Figure legends
Figure 1. Item response model for MDS-UPDRS Part III. Left:
Item scores relate to underlying severity, which mirrors the sum of
score, through Item Characteristic Curves (ICCs). Upper right: the
position and steepness of ICCs reflect an item’s difficulty and ability
to differentiate patient severity, respectively. The blue, pink, green
and red curves describe the probabilities of having a score of not lower
than 1, 2, 3 and 4, respectively. Lower right: The blue, pink, green,
red and yellow Category Characteristic Curves (CCCs) describe the
probabilities of having a score of 0, 1, 2, 3 and 4, respectively.
Figure 2. Data pattern and model evaluation. The pattern of the
observed Sum-of-Score data (upper left) was reproduced by modeled
Symptom Severity (upper right). Model-estimated Category Characteristic
Curves (lines) reflected the distribution of observed categories
(circles) for each item over the range of symptom severity (lower left).

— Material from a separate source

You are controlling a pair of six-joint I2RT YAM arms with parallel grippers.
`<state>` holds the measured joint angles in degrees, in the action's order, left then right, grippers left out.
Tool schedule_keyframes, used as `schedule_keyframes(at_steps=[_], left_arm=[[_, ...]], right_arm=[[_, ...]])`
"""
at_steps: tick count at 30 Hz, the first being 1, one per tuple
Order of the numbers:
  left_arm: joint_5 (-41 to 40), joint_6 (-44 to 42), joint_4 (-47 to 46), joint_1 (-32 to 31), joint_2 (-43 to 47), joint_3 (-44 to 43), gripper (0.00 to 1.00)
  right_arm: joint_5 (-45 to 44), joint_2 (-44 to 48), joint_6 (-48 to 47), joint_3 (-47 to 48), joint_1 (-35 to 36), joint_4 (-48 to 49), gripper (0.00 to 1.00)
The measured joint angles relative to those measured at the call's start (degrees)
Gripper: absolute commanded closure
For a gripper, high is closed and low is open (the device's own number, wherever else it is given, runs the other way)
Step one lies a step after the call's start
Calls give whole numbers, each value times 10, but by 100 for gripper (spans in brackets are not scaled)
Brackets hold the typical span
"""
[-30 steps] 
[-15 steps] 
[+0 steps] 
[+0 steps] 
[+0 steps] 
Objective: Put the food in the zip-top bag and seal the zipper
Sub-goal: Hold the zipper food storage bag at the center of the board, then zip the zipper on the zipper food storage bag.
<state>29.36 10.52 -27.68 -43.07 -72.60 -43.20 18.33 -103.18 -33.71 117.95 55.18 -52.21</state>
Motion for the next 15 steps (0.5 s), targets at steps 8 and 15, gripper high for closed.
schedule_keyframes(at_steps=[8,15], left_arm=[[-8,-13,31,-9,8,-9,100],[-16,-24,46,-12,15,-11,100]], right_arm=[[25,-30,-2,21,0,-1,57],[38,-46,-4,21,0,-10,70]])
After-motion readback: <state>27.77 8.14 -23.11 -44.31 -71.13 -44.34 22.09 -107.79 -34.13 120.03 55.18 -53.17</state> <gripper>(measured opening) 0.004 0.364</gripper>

The proportion of the simulated scores were compared with the observed
scores (lower right).
Figure 3. Item informativeness. Item information over the whole
spectrum of symptom severity shows some items are far more informative
than others. The color-coded areas represent the items, from bottom to
top, in the order of decreasing information.
Figure 4. Trial probability of success. Upper: Probability of
trial success for detecting a hypothetical drug’s ability to slow down
disease progression was higher when data were analyzed using Symptom
Severity (brown) than using the Sum of Scores (green), where solid and
dashed lines reflect analyses including all items and only non-tremor
items, respectively. Lower: Comparison of power for detecting drug
effect (green: 0.1; blue: 0.5) and overall probability of trial success
(brown) for detecting a range of potential drug effects in a one-year
trial.
Figure 5. Visual predictive check for the longitudinal
item-response model. The time course of the distribution of the
observed sum of scores was well reproduced by the longitudinal IRT model
(dots: observations; green lines: 5%, 50% and 95% quantiles of the
observations; red line: predicted time course of sum of score for a
typical patient; bands: 95% confidence intervals of model simulated
corresponding quantiles).
Figure 6. The model accurately simulated the time course of the
observed proportion of each score for each item. The lines are the
proportion of the observed scores of 0 to 5. The bands are the 95%
confidence intervals of the model simulation.